And for the coherence, we have gamma over 2. And if you're familiar with Optical Bloch Equations, which we derive next, we can say that these means if 0 is the ground state that the ground state changes because-- call it spontaneous emission from the excited state. This equation would say that the excited state decays with the rate gamma, and sometimes you may have wondered about that there are factors of two appearing, which also appears here that when the excited state decays with a rate gamma, we have a factor here for the coherences, which is gamma over 2.

So what we have accomplished in contrast to let's say Einstein's equation with the Einstein a and b coefficient, which lead to rate equations for the population, we have now a new feature. We have an the equation for the coherences, and we find a decay of the coherences with half the rate as a decay of the population. Questions?

So if you want you could rewrite this model for photon, which goes through beam splitters, undergoes measurement. You can rewrite it from atomic wave function and you measure whether the atomics in the excited and ground state and the equation for the measurement performed on the atom is exactly as the equation by which the beam splitter acts on the photon state. So what I've shown here it's very specific for a single photon because I could use simple equations, but everything is what you find in a much more general situation.

So before I give you the general derivation of the master equation, let me talk about what we have learned from this example and what the general procedure is. The first thing is our goal is to find a differential equation for the density matrix of the system.

I just remember. There was one thing I wanted to mention. In the previous derivation with the beam splitter, I started with a purer state, and the purer state developed into a statistical mixture, and this statistical mixture would then transform the next beam splitter into another statistical mixture. I derived the differential equation for you for the first state from the pure state to the statistical mixture. But if you would spend a few minutes, you could immediately show that you can start with an elementary density matrix, look how it evolves through the beam splitter, and you get exactly the same differential equation.

So the general procedure is, we want a differential equation how the density matrix evolves with time. And this will be obtained by finding an operator which acts on the initial density matrix. This operator is not a unitary operator because we are performing measurements through the environment, even if you don't actually perform them. Once we dump something into the environment, it's out of our control and anybody could go and perform a measurement, and so we should assume that this measurement has been taken. It's one of those quantum mechanical things that you don't even have to care whether somebody does it. The environment does it for you.

So this operator is called a Liouvillian operator. It's sometimes called-- and I haven't really traced down why-- it's called sometimes super operator. I know what superconductivity is, but I don't know what the super powers of this operator are, but that's just a name which you will find.
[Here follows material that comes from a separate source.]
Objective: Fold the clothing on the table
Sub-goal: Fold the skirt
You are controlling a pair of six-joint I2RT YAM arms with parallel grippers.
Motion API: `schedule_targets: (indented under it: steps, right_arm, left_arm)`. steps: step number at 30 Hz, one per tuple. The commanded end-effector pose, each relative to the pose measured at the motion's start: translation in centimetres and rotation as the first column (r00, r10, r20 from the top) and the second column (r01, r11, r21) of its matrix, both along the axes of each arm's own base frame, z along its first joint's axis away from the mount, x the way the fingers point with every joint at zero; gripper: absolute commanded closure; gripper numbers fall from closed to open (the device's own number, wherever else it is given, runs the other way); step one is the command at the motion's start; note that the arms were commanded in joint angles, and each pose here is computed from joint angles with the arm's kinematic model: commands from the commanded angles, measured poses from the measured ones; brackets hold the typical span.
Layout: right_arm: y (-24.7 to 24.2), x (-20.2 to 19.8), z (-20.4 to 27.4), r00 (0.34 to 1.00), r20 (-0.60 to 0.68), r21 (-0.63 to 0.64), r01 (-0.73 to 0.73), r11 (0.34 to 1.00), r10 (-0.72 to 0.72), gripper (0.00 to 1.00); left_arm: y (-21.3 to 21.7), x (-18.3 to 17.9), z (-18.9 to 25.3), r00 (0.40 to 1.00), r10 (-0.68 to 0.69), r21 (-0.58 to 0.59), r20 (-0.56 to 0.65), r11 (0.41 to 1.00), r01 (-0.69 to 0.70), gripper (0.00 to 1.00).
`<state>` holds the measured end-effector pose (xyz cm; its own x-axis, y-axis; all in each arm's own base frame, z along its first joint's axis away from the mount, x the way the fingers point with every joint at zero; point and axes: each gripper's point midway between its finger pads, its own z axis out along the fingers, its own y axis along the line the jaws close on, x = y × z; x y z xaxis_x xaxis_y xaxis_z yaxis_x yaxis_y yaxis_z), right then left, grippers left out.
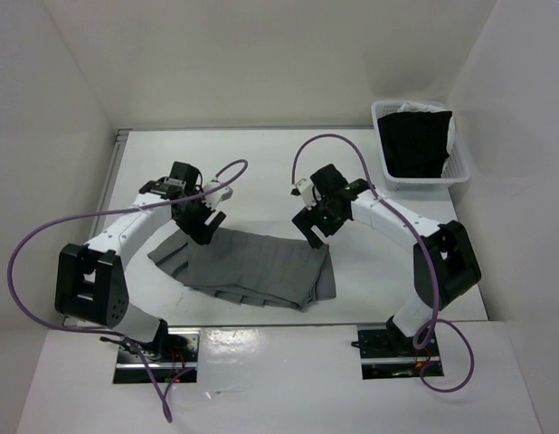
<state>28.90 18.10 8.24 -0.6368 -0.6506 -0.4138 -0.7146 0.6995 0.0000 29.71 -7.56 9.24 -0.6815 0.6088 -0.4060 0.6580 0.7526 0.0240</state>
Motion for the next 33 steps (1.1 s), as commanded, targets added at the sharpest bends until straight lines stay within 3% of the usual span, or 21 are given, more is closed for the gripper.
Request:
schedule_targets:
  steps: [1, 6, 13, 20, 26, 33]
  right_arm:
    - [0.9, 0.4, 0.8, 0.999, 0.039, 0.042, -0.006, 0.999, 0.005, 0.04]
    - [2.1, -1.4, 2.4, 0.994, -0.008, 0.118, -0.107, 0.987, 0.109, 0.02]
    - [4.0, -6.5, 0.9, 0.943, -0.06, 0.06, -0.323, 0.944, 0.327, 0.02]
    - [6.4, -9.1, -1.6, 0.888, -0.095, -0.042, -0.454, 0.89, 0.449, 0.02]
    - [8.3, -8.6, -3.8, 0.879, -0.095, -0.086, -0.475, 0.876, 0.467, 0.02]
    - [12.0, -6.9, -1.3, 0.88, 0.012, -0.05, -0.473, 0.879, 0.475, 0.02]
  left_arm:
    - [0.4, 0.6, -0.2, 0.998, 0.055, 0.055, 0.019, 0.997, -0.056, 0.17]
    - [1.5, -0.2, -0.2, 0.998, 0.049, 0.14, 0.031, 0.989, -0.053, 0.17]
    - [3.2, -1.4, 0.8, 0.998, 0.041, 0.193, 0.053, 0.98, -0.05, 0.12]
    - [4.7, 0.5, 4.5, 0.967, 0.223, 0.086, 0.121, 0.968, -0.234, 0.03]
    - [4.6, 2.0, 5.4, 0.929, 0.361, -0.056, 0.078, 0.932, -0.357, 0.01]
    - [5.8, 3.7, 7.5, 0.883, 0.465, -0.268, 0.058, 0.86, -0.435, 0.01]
The second thing which we have used is that the evolution of this system can be obtained from the time evolution of the total system by performing a trace over the degrees of freedom of the environment. This was exactly what we actually did when we said the system continues with probability P naught in one state and probability P1 in the other state. The operation which lead to this density matrix was exactly the partial trace.

So this is the second general feature which we have to implement. Thirdly, if we could do one and two exactly, we would have an exact formulation for a small part of a quantum system no matter how complicated the environment is. In practice, we can solve the equations only when we make simplifying assumptions about the environment. One is, it is large, and more important, therefore, it's unchanging, and this is the Bohr approximation.

And the second feature is, it has a short correlation time, tau c. In the beam splitter, I have made the assumption that there is no correlation between different beam splitters in the derivation, which I want to walk you through. Right now, you will see explicitly where the correlation times enter. And this is called the Markov approximation.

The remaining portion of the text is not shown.